Just because you became a tax resident in Georgia (country), or plan to soon, doesn’t mean the USA doesn’t still want to tax your personal or business income. Taxes in Georgia are very favorable (between 0% and 20% in most cases) but to really minimize your taxes, you also need to reduce or eliminate your US tax burden.
Fortunately, there are several ways to do this.
In this article, we discuss those options, plus other essential considerations when moving your income to Georgia as a US citizen.
Disclaimer: As a Georgia-based law firm, we support clients with their Georgia-based tax problems. Many of these clients are from the USA so the information below is intended to help them understand the options available. However, all US tax advice should be checked with a US adviser before implementing. We take no responsibility for the accuracy of the below information, how you use it, or the outcomes of such use.
US Citizenship Based Tax Residency
The USA is the only developed country which operates a worldwide tax system. With this system, you are required to file a tax return every year even if you are not physically residing within the USA. The only way to get out of this is to renounce your citizenship.

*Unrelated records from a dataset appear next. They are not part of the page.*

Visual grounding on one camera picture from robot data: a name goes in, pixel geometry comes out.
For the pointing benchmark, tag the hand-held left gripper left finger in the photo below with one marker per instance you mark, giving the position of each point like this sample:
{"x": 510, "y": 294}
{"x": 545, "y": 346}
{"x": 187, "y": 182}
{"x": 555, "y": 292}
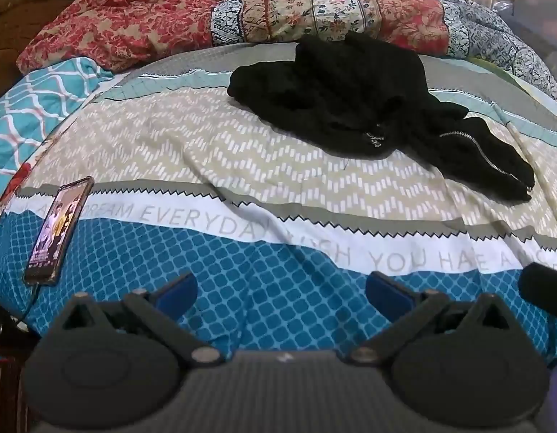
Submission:
{"x": 177, "y": 297}

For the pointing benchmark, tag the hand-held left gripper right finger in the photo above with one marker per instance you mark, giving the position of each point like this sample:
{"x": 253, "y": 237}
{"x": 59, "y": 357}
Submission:
{"x": 386, "y": 294}

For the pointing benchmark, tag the black pants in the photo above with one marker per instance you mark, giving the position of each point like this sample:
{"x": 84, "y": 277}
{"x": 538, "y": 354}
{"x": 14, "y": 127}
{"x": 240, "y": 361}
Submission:
{"x": 350, "y": 99}

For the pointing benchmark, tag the printed patchwork bed sheet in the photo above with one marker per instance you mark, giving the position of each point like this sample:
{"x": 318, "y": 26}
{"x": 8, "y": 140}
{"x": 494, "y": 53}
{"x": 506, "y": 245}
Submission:
{"x": 260, "y": 216}

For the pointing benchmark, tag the smartphone in dark case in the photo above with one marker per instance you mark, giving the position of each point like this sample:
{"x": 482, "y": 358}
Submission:
{"x": 57, "y": 230}

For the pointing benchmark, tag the teal lattice pillow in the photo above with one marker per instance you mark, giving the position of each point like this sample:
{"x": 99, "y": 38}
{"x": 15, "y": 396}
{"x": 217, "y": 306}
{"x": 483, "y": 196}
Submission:
{"x": 30, "y": 103}

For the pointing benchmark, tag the translucent plastic storage box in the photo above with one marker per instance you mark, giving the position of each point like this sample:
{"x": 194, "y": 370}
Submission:
{"x": 542, "y": 9}

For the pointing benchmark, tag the red floral quilt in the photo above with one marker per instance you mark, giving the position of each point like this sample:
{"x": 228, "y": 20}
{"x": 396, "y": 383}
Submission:
{"x": 170, "y": 13}

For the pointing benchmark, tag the carved wooden headboard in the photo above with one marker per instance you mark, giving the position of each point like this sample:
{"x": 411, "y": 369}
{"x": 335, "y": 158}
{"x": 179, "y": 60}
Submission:
{"x": 12, "y": 13}

That said, the amount of tax due in the USA may be as low as zero if you qualify for the Foreign Earned Income Exclusion (FEIE) program or other programs discussed below. But it can also depend on the nature of your income.
Double Taxation Agreements
The only double taxation agreement relevant for Georgia-USA taxation is the 1976 agreement with the USSR. Though the USA honors this currently from their side, having taken the position that the USSR agreement applies to all former Soviet countries since there’s no separate tax treaty in place, Georgia does not honor it.
This means that your tax liable worldwide income will be taxed in Georgia, regardless of whether or not it was already taxed in the USA. Though certain types of international income might be deemed foreign-source, and therefore tax exempt in Georgia, most types of income that you earn by working remotely from within the borders of Georgia will not be tax exempt.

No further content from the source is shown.